ASSIGNED TASK: Transcribe the data underneath exactly, keeping every word in place.

SOURCE MATERIAL:
::::

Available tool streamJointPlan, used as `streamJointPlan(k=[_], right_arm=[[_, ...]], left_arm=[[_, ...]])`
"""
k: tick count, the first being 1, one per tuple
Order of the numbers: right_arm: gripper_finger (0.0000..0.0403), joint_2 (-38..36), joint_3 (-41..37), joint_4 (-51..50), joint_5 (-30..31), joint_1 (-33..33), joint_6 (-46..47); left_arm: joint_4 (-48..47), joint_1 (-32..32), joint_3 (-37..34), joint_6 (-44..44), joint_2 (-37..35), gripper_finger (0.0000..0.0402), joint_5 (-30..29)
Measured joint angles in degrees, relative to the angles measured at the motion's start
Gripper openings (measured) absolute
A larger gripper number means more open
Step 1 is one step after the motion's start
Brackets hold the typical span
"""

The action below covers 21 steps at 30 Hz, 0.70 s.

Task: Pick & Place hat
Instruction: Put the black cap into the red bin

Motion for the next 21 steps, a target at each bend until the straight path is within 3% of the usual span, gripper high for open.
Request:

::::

TASK RESPONSE:
Available tool streamJointPlan, used as `streamJointPlan(k=[_], right_arm=[[_, ...]], left_arm=[[_, ...]])`
"""
k: tick count, the first being 1, one per tuple
Order of the numbers: right_arm: gripper_finger (0.0000..0.0403), joint_2 (-38..36), joint_3 (-41..37), joint_4 (-51..50), joint_5 (-30..31), joint_1 (-33..33), joint_6 (-46..47); left_arm: joint_4 (-48..47), joint_1 (-32..32), joint_3 (-37..34), joint_6 (-44..44), joint_2 (-37..35), gripper_finger (0.0000..0.0402), joint_5 (-30..29)
Measured joint angles in degrees, relative to the angles measured at the motion's start
Gripper openings (measured) absolute
A larger gripper number means more open
Step 1 is one step after the motion's start
Brackets hold the typical span
"""

The action below covers 21 steps at 30 Hz, 0.70 s.

Task: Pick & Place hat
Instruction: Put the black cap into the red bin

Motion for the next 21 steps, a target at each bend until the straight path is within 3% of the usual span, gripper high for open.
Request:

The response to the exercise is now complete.